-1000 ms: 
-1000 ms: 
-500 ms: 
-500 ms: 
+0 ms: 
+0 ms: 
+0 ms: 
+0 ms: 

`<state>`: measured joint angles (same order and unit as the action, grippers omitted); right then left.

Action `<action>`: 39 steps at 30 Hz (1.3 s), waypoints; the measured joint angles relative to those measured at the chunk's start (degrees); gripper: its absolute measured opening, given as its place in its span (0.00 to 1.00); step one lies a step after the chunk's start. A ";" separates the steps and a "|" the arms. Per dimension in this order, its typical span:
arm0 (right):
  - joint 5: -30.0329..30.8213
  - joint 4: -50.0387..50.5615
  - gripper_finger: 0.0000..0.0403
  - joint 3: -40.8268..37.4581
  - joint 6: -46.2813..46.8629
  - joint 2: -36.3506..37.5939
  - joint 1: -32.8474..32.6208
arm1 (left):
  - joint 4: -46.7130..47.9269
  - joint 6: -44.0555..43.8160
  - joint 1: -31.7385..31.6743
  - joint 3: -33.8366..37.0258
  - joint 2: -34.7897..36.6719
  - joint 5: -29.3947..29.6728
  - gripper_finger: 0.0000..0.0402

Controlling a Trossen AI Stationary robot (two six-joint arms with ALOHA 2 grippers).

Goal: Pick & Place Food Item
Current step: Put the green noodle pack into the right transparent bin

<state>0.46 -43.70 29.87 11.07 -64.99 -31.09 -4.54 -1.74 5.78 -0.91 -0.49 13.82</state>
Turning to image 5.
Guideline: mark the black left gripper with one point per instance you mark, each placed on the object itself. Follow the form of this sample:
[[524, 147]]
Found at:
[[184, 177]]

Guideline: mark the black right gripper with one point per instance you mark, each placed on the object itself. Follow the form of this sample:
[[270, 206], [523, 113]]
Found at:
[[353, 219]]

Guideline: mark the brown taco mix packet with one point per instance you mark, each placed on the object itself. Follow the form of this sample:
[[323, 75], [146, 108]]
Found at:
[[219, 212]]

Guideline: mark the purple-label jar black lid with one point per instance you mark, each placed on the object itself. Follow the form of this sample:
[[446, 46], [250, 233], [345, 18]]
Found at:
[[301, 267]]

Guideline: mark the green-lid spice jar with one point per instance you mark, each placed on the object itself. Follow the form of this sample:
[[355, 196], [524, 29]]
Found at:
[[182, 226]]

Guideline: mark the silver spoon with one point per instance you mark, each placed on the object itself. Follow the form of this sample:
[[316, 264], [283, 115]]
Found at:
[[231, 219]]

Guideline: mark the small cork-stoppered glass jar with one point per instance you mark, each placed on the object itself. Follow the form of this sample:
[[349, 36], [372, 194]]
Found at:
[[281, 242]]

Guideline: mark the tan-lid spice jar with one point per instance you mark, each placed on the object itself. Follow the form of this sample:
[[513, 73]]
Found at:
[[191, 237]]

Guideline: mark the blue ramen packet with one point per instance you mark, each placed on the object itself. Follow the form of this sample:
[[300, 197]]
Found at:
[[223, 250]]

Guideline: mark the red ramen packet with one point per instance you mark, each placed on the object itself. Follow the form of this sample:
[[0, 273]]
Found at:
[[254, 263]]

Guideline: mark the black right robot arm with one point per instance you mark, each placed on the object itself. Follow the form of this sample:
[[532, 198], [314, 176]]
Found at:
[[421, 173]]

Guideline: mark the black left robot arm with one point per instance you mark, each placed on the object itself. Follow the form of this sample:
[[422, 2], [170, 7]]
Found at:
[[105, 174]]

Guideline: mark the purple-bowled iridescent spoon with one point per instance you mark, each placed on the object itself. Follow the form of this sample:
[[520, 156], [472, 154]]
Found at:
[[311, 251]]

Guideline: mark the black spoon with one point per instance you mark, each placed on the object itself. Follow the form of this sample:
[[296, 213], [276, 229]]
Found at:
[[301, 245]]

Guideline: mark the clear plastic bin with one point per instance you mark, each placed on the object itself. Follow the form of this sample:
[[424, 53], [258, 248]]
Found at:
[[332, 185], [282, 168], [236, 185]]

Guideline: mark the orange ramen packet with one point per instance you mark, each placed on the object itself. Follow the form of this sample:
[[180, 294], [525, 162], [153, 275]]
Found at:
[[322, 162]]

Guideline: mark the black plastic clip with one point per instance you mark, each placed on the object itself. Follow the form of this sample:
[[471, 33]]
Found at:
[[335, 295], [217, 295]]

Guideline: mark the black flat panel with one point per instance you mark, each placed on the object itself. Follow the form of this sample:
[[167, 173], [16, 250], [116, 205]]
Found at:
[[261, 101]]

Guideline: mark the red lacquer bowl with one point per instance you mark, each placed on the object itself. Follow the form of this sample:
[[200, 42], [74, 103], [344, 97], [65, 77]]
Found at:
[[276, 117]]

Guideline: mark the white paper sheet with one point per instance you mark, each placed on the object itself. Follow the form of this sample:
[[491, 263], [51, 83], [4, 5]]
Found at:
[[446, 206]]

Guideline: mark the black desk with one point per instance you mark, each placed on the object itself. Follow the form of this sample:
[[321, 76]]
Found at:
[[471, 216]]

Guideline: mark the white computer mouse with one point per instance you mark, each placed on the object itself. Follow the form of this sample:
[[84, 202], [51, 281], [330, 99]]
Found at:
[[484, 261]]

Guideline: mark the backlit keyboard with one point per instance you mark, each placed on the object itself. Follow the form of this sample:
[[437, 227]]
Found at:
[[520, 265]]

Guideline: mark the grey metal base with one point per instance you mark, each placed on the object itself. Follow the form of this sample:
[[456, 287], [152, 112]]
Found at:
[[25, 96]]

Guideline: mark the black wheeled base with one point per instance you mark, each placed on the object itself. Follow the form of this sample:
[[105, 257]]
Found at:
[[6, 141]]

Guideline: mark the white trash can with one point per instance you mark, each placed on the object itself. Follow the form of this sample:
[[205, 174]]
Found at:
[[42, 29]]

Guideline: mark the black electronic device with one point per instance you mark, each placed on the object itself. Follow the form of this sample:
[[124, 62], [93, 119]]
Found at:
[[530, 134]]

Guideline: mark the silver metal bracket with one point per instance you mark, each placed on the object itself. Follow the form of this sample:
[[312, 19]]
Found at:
★ ★ ★ ★ ★
What is needed is an exact copy of all the data above.

Solved exercise:
-1000 ms: 
-1000 ms: 
-500 ms: 
-500 ms: 
+0 ms: 
+0 ms: 
+0 ms: 
+0 ms: 

`<state>`: measured joint angles (same order and unit as the action, grippers omitted); right then left.

Action `<action>`: 39 steps at 30 Hz (1.3 s), waypoints; the measured joint angles relative to those measured at the chunk's start (degrees); gripper: its absolute measured opening, given as its place in its span (0.00 to 1.00); step one lies a step after the chunk's start. A ";" separates the steps and a "|" the arms. Per dimension in this order, its typical span:
arm0 (right):
  - joint 5: -30.0329..30.8213
  - joint 4: -50.0387..50.5615
  - gripper_finger: 0.0000..0.0403
  - joint 3: -40.8268..37.4581
  - joint 6: -46.2813..46.8629
  - joint 2: -36.3506..37.5939
  - joint 1: -32.8474..32.6208
arm1 (left):
  - joint 4: -46.7130..47.9269
  - joint 6: -44.0555..43.8160
  - joint 1: -31.7385..31.6743
  - joint 3: -33.8366..37.0258
  - joint 2: -34.7897..36.6719
  - joint 5: -29.3947..29.6728
  - gripper_finger: 0.0000..0.0402

Controlling a Trossen AI Stationary robot (two six-joint arms with ALOHA 2 grippers).

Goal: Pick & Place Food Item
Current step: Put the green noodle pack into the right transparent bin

<state>0.46 -43.70 29.87 11.07 -64.99 -31.09 -4.54 -1.74 5.78 -0.91 -0.49 13.82</state>
Turning to image 5.
Guideline: mark the black left gripper with one point per instance you mark, each placed on the object itself. Follow the form of this sample:
[[524, 147]]
Found at:
[[184, 177]]

Guideline: mark the black right gripper with one point per instance you mark, each placed on the object itself. Follow the form of this sample:
[[270, 206], [523, 113]]
Found at:
[[353, 219]]

Guideline: mark the brown taco mix packet with one point per instance you mark, each placed on the object itself. Follow the form of this sample:
[[323, 75], [146, 108]]
Found at:
[[219, 212]]

Guideline: mark the purple-label jar black lid with one point per instance you mark, each placed on the object itself. Follow the form of this sample:
[[446, 46], [250, 233], [345, 18]]
Found at:
[[301, 267]]

Guideline: mark the green-lid spice jar with one point per instance you mark, each placed on the object itself. Follow the form of this sample:
[[355, 196], [524, 29]]
Found at:
[[182, 226]]

Guideline: mark the silver spoon with one point per instance you mark, each placed on the object itself. Follow the form of this sample:
[[316, 264], [283, 115]]
Found at:
[[231, 219]]

Guideline: mark the small cork-stoppered glass jar with one point per instance you mark, each placed on the object itself. Follow the form of this sample:
[[349, 36], [372, 194]]
Found at:
[[281, 242]]

Guideline: mark the tan-lid spice jar with one point per instance you mark, each placed on the object itself. Follow the form of this sample:
[[513, 73]]
Found at:
[[191, 237]]

Guideline: mark the blue ramen packet with one point per instance you mark, each placed on the object itself. Follow the form of this sample:
[[300, 197]]
Found at:
[[223, 250]]

Guideline: mark the red ramen packet with one point per instance you mark, each placed on the object itself. Follow the form of this sample:
[[0, 273]]
Found at:
[[254, 263]]

Guideline: mark the black right robot arm with one point per instance you mark, each placed on the object itself. Follow the form of this sample:
[[532, 198], [314, 176]]
Found at:
[[421, 173]]

Guideline: mark the black left robot arm with one point per instance you mark, each placed on the object itself. Follow the form of this sample:
[[422, 2], [170, 7]]
Found at:
[[105, 174]]

Guideline: mark the purple-bowled iridescent spoon with one point per instance you mark, each placed on the object itself. Follow the form of this sample:
[[520, 156], [472, 154]]
Found at:
[[311, 251]]

Guideline: mark the black spoon with one point per instance you mark, each placed on the object itself. Follow the form of this sample:
[[296, 213], [276, 229]]
Found at:
[[301, 245]]

Guideline: mark the clear plastic bin with one point per instance you mark, each placed on the object itself. Follow the form of this sample:
[[424, 53], [258, 248]]
Found at:
[[332, 185], [282, 168], [236, 185]]

Guideline: mark the orange ramen packet with one point per instance you mark, each placed on the object itself. Follow the form of this sample:
[[180, 294], [525, 162], [153, 275]]
Found at:
[[322, 162]]

Guideline: mark the black plastic clip with one point per instance you mark, each placed on the object itself. Follow the form of this sample:
[[471, 33]]
Found at:
[[335, 295], [217, 295]]

Guideline: mark the black flat panel with one point per instance you mark, each placed on the object itself. Follow the form of this sample:
[[167, 173], [16, 250], [116, 205]]
Found at:
[[261, 101]]

Guideline: mark the red lacquer bowl with one point per instance you mark, each placed on the object itself. Follow the form of this sample:
[[200, 42], [74, 103], [344, 97], [65, 77]]
Found at:
[[276, 117]]

Guideline: mark the white paper sheet with one point per instance you mark, each placed on the object itself. Follow the form of this sample:
[[491, 263], [51, 83], [4, 5]]
Found at:
[[446, 206]]

Guideline: mark the black desk with one point per instance you mark, each placed on the object itself. Follow the form of this sample:
[[321, 76]]
Found at:
[[471, 216]]

Guideline: mark the white computer mouse with one point per instance you mark, each placed on the object itself. Follow the form of this sample:
[[84, 202], [51, 281], [330, 99]]
Found at:
[[484, 261]]

Guideline: mark the backlit keyboard with one point per instance you mark, each placed on the object itself. Follow the form of this sample:
[[437, 227]]
Found at:
[[520, 265]]

Guideline: mark the grey metal base with one point per instance you mark, each placed on the object itself. Follow the form of this sample:
[[456, 287], [152, 112]]
Found at:
[[25, 96]]

Guideline: mark the black wheeled base with one point per instance you mark, each placed on the object itself. Follow the form of this sample:
[[105, 257]]
Found at:
[[6, 141]]

Guideline: mark the white trash can with one point per instance you mark, each placed on the object itself. Follow the form of this sample:
[[205, 174]]
Found at:
[[42, 29]]

Guideline: mark the black electronic device with one point per instance you mark, each placed on the object itself. Follow the form of this sample:
[[124, 62], [93, 119]]
Found at:
[[530, 134]]

Guideline: mark the silver metal bracket with one point per instance you mark, each placed on the object itself. Follow the form of this sample:
[[312, 19]]
Found at:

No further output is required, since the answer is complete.